> Task brief: Repeat the listing below in full, keeping every character as it is.

========

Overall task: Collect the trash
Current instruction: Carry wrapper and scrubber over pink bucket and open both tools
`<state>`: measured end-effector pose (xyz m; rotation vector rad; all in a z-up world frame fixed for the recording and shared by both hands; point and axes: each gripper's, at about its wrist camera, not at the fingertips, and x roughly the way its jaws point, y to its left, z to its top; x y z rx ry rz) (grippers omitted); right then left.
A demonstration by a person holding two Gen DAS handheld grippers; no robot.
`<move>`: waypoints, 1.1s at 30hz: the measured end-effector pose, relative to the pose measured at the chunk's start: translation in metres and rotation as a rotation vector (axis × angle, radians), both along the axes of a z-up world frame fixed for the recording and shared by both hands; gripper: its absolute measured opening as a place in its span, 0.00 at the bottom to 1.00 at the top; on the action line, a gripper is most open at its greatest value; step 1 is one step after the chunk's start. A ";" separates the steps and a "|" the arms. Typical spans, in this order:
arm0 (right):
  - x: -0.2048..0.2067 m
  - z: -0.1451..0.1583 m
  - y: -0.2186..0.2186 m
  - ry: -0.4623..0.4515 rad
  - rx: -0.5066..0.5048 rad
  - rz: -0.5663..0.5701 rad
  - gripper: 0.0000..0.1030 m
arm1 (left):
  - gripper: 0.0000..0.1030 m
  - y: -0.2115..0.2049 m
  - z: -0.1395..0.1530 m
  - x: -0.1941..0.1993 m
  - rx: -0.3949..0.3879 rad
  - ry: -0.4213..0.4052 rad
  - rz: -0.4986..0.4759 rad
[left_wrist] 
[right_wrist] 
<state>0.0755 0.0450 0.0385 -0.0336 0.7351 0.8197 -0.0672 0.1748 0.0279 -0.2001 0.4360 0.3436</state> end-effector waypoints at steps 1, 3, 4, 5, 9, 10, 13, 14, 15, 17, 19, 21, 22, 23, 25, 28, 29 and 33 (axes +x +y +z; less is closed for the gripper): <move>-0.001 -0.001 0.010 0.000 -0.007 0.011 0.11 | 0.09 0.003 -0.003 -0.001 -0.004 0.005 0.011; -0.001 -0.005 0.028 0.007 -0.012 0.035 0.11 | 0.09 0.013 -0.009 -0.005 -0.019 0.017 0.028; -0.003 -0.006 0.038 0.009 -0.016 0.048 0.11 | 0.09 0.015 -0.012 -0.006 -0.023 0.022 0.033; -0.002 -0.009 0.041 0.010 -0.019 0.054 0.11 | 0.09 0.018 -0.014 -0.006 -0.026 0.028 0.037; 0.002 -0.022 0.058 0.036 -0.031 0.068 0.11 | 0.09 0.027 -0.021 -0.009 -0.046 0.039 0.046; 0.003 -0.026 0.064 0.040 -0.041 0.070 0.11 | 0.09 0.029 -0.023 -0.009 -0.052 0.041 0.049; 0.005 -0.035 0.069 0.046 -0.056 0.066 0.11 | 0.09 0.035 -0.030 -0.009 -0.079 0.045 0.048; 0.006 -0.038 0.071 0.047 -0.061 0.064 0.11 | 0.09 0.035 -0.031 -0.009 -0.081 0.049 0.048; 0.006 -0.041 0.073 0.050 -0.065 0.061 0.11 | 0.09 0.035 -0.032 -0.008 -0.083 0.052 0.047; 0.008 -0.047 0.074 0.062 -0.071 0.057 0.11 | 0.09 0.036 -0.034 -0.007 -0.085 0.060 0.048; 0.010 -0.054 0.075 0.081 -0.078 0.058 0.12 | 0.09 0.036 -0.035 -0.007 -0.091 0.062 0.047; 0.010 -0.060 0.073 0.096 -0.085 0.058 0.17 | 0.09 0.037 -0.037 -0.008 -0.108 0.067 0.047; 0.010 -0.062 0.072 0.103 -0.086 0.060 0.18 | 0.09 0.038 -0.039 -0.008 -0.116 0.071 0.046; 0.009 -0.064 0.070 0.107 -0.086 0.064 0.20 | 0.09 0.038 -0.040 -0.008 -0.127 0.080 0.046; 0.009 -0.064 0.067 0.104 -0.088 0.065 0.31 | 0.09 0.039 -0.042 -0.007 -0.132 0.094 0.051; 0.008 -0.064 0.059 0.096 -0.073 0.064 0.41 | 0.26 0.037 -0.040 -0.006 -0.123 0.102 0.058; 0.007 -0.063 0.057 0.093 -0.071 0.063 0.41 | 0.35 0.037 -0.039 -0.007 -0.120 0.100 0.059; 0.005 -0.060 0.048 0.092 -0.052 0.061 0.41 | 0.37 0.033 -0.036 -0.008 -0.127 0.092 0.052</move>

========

> Exercise response:
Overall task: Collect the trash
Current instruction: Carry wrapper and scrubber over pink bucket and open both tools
`<state>`: measured end-effector pose (xyz m; rotation vector rad; all in a z-up world frame fixed for the recording and shared by both hands; point and axes: each gripper's, at about its wrist camera, not at the fingertips, and x roughly the way its jaws point, y to its left, z to its top; x y z rx ry rz) (grippers omitted); right then left.
A demonstration by a person holding two Gen DAS handheld grippers; no robot.
`<move>`: waypoints, 1.1s at 30hz: the measured end-effector pose, relative to the pose measured at the chunk's start: translation in metres and rotation as a rotation vector (axis × angle, radians), both along the axes of a z-up world frame fixed for the recording and shared by both hands; gripper: its absolute measured opening as a place in its span, 0.00 at the bottom to 1.00 at the top; on the action line, a gripper is most open at its greatest value; step 1 is one step after the chunk's start. A ";" separates the steps and a "|" the arms. Typical spans, in this order:
arm0 (right):
  - x: -0.2048..0.2067 m
  - z: -0.1451..0.1583 m
  - y: -0.2186..0.2186 m
  - ry: -0.4623..0.4515 rad
  - rx: -0.5066..0.5048 rad
  - rz: -0.5663..0.5701 rad
  - gripper: 0.0000..0.1030 m
arm1 (left):
  - gripper: 0.0000..0.1030 m
  - y: -0.2115..0.2049 m
  - z: -0.1395..0.1530 m
  - x: -0.1941..0.1993 m
  - rx: -0.3949..0.3879 rad
  - ry: -0.4213..0.4052 rad
  - rz: -0.4986..0.4759 rad
[left_wrist] 
[right_wrist] 
<state>0.0755 0.0450 0.0385 -0.0336 0.7351 0.8197 -0.0672 0.1748 0.0279 -0.2001 0.4360 0.3436</state> end-effector waypoints at steps 1, 3, 4, 5, 9, 10, 13, 14, 15, 17, 19, 21, 22, 23, 25, 28, 29 and 33 (axes +x +y +z; less is closed for the gripper): <move>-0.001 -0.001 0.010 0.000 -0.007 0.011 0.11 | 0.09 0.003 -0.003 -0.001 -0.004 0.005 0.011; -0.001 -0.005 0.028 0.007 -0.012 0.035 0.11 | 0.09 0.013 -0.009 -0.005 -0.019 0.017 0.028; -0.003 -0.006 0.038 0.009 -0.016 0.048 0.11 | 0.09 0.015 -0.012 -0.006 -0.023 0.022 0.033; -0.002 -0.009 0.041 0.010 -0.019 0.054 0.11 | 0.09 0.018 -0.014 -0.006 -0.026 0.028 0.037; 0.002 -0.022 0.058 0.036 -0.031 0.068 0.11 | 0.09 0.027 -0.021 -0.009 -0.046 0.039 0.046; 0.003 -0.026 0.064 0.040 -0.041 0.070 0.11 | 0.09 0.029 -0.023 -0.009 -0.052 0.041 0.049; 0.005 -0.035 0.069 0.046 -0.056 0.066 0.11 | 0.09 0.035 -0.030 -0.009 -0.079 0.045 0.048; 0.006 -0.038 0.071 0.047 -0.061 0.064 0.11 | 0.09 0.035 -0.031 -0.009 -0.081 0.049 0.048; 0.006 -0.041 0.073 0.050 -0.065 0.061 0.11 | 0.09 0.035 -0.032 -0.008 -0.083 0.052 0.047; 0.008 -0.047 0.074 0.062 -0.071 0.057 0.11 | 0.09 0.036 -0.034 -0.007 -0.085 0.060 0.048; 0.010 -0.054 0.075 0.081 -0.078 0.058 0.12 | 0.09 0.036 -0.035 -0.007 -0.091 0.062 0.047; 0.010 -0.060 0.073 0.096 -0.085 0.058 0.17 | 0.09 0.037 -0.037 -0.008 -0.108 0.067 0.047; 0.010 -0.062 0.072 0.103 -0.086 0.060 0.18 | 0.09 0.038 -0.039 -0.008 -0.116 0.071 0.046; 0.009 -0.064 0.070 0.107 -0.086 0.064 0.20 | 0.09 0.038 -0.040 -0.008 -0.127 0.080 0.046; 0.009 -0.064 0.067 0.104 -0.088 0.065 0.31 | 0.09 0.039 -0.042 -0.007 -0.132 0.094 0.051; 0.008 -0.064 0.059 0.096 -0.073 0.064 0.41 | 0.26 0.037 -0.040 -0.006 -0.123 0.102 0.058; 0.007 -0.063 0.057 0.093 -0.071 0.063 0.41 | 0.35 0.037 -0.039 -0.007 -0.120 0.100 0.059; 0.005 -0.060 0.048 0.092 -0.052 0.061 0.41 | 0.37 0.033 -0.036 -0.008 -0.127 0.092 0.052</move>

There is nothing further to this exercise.